■ About this exercise ■
Everything from the line containing "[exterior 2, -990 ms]" through the final line below must be output exactly, both ends included, with nothing else and no pictures.

■ Data block ■
*** Block opens ***

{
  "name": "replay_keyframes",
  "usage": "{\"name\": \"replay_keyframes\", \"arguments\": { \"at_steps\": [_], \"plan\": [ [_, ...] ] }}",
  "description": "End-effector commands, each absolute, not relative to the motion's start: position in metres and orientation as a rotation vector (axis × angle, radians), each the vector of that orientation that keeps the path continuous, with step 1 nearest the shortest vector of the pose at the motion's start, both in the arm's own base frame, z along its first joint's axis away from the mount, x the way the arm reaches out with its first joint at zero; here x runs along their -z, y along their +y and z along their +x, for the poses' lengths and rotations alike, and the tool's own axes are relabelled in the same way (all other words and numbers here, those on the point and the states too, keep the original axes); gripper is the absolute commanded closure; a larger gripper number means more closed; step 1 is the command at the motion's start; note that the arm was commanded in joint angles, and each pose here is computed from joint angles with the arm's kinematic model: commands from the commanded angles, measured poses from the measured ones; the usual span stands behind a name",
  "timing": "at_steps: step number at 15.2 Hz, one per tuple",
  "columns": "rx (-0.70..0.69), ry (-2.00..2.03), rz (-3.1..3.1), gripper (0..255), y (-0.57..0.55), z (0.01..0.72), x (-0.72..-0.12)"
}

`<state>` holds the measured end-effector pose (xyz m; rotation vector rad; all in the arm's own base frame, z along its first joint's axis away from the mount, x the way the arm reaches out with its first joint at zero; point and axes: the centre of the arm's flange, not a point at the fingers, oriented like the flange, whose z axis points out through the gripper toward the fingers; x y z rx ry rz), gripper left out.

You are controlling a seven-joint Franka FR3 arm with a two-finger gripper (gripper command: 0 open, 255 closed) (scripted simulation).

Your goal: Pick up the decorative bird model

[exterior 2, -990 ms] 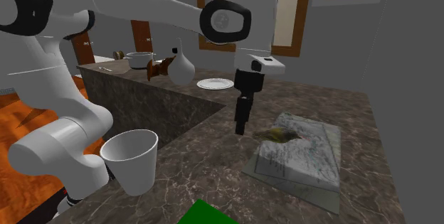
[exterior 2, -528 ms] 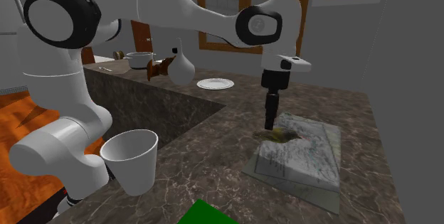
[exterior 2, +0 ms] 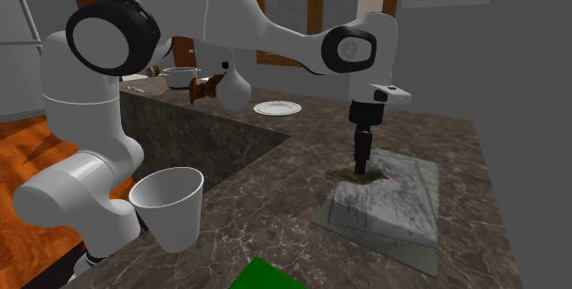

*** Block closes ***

■ Solution to this task ■
[exterior 2, -990 ms] 
[exterior 2, -528 ms] 
[exterior 2, +0 ms] 

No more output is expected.